--- Exercise data Enclosed Below ---

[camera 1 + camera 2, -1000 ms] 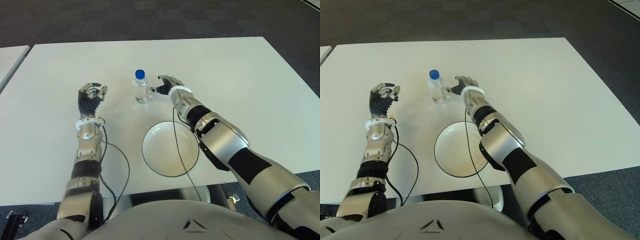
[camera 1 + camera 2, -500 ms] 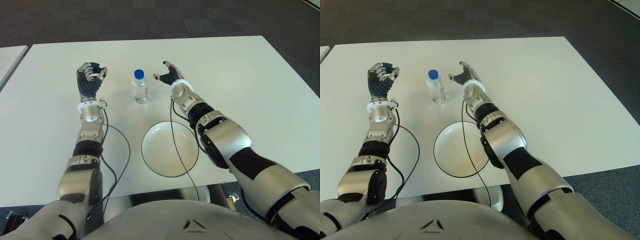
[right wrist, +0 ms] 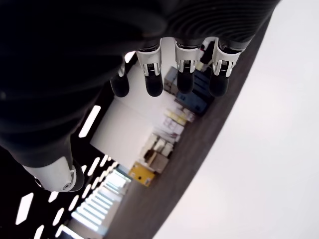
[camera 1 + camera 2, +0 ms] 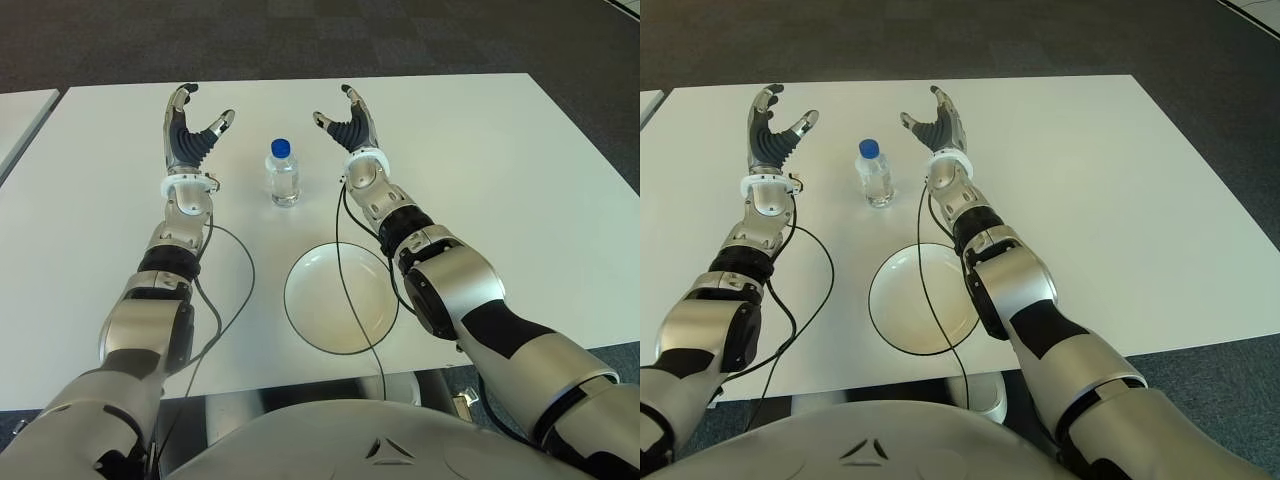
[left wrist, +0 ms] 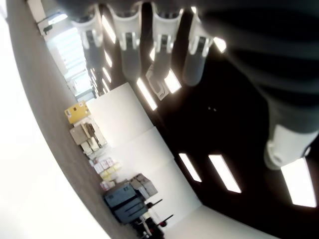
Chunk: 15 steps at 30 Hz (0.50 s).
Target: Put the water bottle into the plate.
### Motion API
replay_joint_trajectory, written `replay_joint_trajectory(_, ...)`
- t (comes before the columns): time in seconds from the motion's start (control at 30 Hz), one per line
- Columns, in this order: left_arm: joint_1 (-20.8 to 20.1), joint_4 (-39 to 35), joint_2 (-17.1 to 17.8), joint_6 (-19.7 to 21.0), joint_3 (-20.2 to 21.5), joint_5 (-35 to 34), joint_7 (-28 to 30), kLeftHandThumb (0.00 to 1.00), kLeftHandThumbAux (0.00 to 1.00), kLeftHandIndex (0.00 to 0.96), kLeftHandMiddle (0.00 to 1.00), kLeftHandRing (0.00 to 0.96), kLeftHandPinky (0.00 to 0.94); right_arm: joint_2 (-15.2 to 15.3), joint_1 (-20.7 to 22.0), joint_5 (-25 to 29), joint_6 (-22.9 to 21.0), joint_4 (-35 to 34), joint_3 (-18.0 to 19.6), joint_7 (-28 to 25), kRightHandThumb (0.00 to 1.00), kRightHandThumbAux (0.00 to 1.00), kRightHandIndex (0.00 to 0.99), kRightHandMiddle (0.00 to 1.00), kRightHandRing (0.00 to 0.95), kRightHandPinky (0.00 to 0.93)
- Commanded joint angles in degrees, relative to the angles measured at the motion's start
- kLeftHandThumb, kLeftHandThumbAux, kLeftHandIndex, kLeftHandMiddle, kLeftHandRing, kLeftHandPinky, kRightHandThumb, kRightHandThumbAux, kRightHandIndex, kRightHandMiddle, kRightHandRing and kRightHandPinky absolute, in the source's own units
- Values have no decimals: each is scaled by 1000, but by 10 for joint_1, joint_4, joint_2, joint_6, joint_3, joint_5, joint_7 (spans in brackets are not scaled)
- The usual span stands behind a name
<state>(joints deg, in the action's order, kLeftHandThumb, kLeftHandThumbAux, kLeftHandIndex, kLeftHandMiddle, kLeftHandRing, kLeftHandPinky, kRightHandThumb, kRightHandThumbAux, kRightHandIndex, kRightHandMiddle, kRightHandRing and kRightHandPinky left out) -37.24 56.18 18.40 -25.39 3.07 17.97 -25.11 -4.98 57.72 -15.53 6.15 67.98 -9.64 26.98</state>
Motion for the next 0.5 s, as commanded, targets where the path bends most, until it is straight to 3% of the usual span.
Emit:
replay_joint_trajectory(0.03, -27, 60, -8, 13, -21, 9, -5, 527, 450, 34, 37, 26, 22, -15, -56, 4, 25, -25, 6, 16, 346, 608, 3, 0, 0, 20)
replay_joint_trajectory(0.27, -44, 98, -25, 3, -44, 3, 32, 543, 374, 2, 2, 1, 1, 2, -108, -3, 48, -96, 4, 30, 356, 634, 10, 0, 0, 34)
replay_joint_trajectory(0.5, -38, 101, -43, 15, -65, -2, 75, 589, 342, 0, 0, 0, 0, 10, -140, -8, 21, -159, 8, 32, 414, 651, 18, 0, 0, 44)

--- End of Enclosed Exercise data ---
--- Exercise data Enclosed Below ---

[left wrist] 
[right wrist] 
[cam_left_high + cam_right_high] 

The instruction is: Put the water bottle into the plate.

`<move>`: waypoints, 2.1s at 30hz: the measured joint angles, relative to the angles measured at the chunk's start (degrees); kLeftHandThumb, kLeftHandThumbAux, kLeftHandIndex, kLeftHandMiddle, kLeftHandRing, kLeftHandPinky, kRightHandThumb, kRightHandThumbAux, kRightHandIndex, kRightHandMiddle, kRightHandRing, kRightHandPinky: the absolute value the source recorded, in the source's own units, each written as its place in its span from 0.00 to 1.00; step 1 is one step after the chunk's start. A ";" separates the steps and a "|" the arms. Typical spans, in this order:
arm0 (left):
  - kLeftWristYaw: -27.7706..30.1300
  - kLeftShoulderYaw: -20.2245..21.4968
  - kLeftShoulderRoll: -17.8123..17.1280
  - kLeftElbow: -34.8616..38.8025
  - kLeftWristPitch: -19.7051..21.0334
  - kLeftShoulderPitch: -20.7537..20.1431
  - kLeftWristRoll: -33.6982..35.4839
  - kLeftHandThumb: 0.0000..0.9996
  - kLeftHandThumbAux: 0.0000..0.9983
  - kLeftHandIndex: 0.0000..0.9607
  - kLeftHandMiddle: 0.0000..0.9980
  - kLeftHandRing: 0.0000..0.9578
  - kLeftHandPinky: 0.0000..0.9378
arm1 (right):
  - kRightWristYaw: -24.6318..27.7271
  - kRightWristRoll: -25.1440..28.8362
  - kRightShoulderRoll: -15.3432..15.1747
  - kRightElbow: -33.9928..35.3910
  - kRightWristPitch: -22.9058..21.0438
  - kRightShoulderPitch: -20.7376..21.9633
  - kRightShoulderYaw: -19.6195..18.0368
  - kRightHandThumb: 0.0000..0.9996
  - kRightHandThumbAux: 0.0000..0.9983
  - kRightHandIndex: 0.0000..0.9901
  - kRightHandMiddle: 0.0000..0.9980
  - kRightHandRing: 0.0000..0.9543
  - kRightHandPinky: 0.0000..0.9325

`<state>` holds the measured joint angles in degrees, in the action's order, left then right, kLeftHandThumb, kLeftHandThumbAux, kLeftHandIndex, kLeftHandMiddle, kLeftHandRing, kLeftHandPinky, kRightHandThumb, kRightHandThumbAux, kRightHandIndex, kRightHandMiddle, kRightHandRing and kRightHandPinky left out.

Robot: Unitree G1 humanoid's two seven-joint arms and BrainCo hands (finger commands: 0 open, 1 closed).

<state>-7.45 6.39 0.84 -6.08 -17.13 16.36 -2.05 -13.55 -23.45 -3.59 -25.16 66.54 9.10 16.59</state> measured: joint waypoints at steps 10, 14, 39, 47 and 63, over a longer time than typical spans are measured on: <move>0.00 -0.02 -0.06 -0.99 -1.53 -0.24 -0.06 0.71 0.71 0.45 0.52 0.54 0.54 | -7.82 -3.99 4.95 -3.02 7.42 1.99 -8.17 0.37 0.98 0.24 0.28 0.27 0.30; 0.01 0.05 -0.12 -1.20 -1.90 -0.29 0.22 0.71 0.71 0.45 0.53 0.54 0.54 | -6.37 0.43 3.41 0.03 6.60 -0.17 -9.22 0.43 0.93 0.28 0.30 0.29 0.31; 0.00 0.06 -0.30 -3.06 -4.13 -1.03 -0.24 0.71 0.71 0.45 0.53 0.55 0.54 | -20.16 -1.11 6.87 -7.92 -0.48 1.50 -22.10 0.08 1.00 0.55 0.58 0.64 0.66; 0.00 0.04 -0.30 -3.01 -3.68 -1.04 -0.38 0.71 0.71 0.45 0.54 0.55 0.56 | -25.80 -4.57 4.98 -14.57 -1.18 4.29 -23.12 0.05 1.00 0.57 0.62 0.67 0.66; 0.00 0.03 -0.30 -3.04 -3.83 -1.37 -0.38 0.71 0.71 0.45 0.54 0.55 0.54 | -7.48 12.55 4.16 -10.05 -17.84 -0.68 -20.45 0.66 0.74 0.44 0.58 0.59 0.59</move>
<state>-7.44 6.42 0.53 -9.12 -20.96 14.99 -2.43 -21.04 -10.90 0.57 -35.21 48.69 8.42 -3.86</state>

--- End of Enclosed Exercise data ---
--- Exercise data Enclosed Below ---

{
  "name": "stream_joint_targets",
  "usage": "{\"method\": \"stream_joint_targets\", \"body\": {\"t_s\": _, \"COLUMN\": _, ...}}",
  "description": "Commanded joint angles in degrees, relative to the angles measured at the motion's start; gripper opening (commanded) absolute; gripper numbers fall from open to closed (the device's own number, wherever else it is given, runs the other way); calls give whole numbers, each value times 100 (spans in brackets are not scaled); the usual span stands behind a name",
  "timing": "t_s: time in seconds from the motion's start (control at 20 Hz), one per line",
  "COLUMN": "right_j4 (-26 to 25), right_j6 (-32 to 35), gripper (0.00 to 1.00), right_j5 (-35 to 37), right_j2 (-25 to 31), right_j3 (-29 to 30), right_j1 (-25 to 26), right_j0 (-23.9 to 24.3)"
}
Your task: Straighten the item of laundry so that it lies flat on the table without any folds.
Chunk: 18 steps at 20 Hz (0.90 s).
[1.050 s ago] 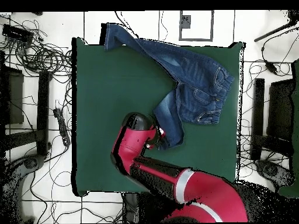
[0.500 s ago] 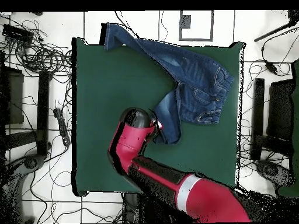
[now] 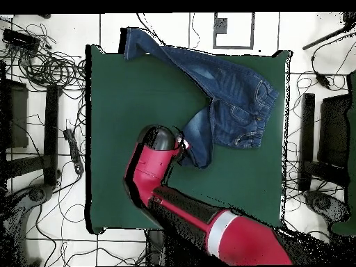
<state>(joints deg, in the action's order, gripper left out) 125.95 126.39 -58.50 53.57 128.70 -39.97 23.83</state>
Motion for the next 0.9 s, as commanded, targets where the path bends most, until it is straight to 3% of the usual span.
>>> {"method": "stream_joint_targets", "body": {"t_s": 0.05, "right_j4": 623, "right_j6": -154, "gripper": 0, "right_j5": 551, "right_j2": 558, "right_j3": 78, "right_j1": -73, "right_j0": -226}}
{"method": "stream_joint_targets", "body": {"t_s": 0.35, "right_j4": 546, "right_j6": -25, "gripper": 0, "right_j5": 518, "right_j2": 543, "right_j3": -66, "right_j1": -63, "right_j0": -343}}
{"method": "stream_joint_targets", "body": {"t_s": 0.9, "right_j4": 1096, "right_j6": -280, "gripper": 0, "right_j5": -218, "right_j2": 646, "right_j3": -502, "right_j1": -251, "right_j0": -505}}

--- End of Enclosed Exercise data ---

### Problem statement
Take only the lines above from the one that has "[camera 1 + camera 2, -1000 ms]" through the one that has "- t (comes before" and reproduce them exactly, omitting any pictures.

### Output
[camera 1 + camera 2, -1000 ms] 
[camera 1 + camera 2, -500 ms] 
[right wrist, +0 ms] 
[camera 1 + camera 2, +0 ms] 
[left wrist, +0 ms] 
Chunk: 15 steps at 30 Hz (0.50 s).
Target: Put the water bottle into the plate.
### Motion API
replay_joint_trajectory, written `replay_joint_trajectory(_, ...)`
- t (comes before the columns): time in seconds from the motion's start (control at 30 Hz), one per line

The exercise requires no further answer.